Problem ▸ A line qualifies if it holds the string "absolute". Copy every qualifying line from the records.
BEGIN
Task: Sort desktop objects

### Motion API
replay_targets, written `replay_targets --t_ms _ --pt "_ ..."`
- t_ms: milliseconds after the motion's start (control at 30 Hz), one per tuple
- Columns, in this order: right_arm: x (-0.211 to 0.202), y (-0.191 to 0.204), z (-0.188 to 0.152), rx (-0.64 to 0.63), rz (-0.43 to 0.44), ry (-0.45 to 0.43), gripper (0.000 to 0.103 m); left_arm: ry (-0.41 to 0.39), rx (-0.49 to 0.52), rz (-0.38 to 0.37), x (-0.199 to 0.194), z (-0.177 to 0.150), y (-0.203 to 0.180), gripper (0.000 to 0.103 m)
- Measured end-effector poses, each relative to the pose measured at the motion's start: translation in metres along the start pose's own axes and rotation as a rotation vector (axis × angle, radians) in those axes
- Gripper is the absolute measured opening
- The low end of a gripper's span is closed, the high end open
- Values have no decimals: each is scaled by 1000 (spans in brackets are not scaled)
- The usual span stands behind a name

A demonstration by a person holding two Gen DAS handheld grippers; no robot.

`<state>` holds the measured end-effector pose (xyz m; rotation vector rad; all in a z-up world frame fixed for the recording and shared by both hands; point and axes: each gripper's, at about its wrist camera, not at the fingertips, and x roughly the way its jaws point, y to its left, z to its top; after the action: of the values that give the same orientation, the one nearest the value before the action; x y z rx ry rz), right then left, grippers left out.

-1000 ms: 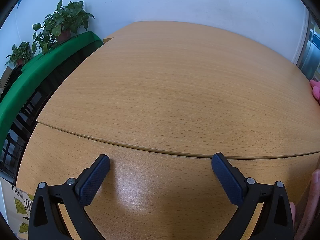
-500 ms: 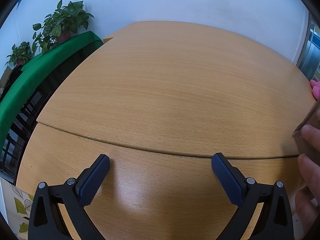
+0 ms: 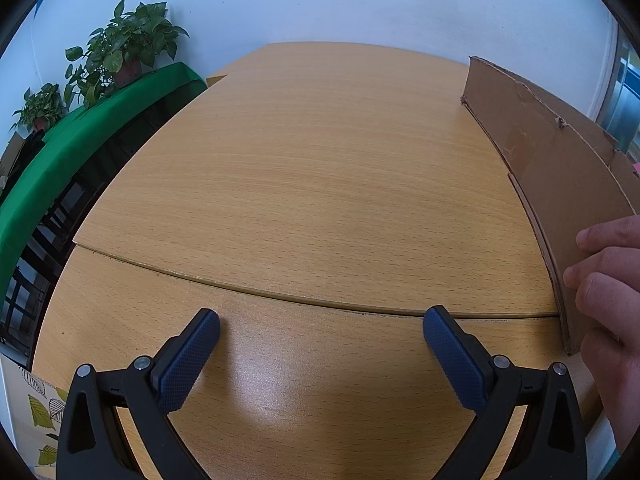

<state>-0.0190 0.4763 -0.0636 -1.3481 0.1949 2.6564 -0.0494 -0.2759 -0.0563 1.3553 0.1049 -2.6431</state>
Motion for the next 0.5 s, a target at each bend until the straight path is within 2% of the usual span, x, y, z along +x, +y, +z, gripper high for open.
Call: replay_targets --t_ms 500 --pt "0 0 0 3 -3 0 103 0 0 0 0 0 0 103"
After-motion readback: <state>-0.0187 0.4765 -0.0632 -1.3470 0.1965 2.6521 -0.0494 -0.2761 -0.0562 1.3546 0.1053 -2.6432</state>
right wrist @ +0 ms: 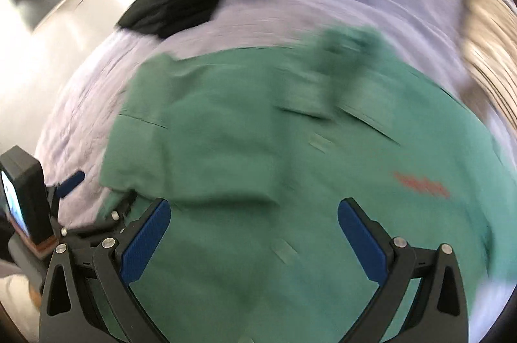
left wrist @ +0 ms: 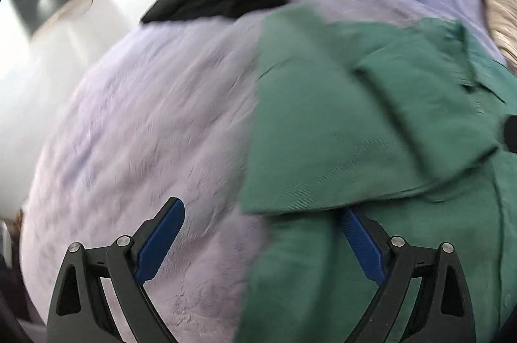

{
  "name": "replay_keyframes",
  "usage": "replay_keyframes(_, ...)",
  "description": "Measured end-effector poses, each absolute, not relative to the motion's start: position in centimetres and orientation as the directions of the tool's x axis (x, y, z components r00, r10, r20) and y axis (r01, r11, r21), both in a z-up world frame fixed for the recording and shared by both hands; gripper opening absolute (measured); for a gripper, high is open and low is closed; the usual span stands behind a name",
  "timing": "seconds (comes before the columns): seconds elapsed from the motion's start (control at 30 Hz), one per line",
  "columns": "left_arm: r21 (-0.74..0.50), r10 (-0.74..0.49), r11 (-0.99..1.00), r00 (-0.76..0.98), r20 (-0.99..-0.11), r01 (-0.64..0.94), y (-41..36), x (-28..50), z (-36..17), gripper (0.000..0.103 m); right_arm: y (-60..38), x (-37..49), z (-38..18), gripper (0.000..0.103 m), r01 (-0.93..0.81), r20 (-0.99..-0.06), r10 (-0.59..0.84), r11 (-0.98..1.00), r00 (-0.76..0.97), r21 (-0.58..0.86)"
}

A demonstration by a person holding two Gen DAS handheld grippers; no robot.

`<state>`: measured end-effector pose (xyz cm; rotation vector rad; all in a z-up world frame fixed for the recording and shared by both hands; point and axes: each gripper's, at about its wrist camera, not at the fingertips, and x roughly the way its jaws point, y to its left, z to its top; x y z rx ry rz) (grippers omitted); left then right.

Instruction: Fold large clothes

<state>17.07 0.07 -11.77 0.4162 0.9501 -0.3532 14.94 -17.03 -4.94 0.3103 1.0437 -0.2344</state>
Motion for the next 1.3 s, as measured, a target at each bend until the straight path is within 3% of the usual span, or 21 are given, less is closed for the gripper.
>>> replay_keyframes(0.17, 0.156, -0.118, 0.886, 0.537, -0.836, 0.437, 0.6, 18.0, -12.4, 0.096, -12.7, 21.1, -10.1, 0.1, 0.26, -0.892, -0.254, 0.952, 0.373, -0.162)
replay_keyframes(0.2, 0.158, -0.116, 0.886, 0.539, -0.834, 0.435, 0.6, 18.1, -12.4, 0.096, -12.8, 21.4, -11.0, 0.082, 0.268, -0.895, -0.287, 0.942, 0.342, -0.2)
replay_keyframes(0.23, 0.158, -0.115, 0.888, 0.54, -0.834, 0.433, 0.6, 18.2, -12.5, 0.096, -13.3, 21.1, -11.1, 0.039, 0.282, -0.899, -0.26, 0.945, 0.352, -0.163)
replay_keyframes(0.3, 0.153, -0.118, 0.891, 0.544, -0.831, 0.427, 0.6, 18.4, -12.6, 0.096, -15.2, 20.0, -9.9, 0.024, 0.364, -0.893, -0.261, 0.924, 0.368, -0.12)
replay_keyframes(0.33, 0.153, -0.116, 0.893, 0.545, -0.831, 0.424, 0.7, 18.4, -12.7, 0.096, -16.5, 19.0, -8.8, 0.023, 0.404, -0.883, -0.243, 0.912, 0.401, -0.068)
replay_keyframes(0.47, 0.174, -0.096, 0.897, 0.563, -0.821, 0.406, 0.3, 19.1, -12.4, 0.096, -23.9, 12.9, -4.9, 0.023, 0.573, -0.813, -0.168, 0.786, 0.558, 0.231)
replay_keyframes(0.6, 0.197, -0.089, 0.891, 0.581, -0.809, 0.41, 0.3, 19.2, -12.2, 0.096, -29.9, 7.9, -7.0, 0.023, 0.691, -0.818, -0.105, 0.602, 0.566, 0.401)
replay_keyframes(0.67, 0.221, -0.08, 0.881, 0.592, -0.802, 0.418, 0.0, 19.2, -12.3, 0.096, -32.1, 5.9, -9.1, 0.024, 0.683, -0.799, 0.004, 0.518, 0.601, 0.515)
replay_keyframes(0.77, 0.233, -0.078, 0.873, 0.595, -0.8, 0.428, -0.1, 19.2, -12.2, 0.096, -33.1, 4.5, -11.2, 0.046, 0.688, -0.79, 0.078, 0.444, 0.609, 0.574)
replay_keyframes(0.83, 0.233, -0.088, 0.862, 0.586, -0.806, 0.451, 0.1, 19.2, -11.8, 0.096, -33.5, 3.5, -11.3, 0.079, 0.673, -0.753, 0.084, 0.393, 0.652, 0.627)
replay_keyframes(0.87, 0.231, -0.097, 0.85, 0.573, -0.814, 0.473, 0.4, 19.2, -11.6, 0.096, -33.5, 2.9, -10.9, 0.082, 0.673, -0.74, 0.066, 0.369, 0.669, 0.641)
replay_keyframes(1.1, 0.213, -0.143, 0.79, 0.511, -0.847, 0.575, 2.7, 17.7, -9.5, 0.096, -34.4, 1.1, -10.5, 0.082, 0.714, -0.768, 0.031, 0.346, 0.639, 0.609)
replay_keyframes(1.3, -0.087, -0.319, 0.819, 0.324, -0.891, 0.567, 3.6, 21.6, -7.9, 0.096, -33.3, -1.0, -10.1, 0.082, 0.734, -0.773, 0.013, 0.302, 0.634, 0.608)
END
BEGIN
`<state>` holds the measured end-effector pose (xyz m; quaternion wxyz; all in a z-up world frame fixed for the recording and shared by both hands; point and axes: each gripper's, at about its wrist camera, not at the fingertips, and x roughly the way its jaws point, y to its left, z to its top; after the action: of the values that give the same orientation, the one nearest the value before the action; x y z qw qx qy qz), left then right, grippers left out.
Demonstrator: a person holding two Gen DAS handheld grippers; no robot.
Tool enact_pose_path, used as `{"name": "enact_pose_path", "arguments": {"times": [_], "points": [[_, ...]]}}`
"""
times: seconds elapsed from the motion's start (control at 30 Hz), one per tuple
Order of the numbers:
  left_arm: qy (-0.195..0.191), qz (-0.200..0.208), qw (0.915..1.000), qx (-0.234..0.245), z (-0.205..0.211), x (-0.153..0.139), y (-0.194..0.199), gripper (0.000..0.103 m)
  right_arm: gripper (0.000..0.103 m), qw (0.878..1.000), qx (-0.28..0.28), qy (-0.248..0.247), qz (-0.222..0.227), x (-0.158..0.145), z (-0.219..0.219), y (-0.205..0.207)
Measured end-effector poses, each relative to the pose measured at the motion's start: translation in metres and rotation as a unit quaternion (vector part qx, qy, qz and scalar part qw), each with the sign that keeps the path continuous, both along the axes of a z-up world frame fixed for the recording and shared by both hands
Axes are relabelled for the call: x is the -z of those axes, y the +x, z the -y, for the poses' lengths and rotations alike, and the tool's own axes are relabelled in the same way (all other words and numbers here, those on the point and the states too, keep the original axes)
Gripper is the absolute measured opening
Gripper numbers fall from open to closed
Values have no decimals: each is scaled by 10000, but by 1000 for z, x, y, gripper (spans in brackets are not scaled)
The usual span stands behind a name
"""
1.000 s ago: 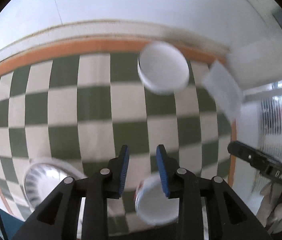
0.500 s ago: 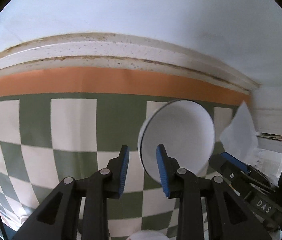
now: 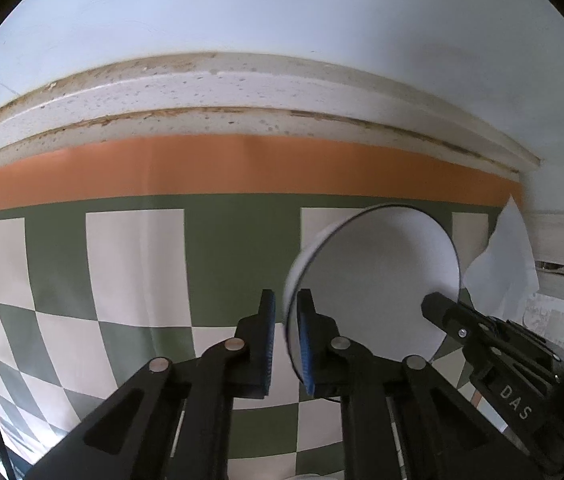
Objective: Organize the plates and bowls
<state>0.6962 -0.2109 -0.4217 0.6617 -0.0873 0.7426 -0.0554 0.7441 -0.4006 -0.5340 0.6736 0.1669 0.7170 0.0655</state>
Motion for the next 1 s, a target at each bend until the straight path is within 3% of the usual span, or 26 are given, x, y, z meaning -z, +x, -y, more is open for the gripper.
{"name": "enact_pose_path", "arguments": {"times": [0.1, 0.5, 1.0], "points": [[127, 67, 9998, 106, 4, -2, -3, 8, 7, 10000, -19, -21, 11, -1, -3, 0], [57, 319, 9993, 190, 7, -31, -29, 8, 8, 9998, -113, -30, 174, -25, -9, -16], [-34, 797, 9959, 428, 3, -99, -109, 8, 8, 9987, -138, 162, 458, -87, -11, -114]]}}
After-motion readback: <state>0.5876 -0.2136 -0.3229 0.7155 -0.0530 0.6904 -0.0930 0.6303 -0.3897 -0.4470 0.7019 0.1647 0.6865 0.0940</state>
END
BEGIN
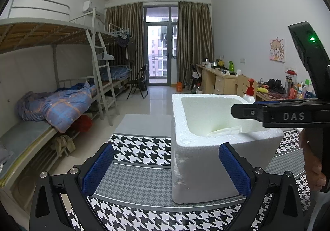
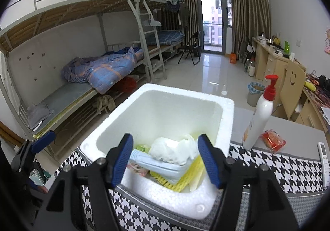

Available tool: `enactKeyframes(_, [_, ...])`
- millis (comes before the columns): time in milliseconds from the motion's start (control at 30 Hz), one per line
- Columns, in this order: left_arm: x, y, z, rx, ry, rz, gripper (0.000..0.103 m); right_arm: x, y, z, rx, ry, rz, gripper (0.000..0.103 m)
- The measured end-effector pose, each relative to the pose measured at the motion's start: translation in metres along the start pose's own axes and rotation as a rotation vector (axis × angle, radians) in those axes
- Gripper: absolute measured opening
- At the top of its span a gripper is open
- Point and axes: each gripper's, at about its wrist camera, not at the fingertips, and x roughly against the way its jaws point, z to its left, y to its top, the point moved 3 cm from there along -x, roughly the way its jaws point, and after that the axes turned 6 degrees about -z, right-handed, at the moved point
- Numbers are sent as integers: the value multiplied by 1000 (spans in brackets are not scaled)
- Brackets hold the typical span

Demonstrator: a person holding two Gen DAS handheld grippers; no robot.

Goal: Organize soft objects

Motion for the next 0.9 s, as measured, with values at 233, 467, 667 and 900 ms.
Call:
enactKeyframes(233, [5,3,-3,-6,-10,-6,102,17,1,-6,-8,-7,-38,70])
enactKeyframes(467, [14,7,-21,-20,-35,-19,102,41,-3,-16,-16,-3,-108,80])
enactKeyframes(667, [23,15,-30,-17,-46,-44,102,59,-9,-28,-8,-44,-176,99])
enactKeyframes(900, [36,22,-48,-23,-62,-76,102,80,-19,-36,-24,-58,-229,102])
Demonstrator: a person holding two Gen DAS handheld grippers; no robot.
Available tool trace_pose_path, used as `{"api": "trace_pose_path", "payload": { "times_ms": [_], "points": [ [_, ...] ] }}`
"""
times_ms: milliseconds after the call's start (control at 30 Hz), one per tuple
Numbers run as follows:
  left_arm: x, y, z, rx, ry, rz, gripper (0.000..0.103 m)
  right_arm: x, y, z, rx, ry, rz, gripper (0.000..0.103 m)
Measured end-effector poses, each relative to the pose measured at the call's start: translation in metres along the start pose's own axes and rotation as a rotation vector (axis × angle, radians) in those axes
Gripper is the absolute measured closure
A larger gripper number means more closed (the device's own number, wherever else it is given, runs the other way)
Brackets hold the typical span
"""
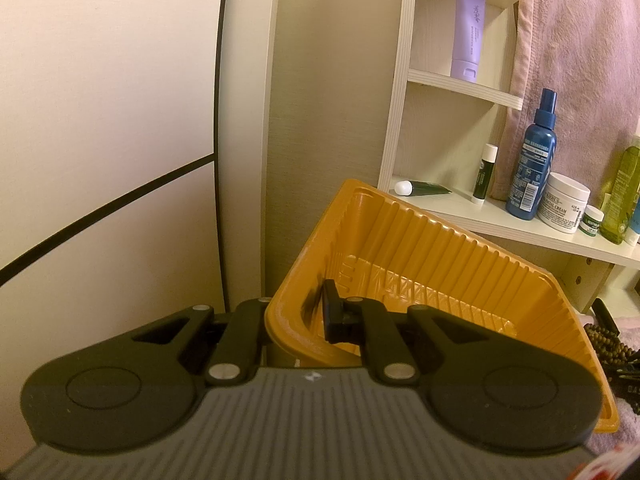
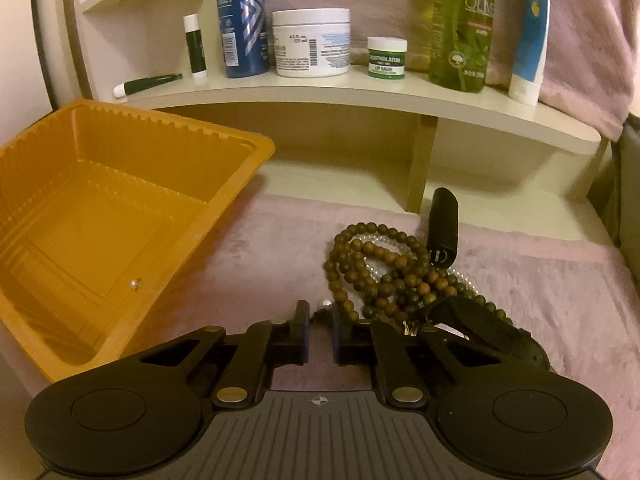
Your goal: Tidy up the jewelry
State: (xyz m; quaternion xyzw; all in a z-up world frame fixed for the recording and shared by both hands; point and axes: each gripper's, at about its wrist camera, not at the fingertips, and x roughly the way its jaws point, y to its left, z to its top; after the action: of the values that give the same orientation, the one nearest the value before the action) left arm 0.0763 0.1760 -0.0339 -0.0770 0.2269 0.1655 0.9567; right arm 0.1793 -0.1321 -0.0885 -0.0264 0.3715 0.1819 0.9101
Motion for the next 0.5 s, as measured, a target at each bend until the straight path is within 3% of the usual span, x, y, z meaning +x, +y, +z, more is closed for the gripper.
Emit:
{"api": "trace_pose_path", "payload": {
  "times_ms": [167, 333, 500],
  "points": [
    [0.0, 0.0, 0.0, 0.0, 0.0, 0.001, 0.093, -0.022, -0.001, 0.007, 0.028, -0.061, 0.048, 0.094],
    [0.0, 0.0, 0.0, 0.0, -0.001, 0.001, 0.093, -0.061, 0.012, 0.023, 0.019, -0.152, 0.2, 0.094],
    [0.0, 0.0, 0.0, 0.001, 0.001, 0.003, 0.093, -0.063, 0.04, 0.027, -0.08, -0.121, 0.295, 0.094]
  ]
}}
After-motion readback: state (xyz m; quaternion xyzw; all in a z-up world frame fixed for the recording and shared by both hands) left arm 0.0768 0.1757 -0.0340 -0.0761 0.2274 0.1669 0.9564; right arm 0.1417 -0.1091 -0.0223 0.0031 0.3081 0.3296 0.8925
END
Solution below ▸
- Gripper is the absolute measured opening
  "description": "Measured end-effector poses, each absolute, not relative to the motion's start: position in centimetres and orientation as the directions of the tool's x axis (x, y, z components r00, r10, r20) and y axis (r01, r11, r21), both in a z-up world frame fixed for the recording and shared by both hands; gripper opening absolute (measured); for a gripper, high is open and low is closed; the usual span stands behind a name",
Gripper is the absolute measured opening
- Gripper: absolute measured opening
Gripper is the absolute measured closure

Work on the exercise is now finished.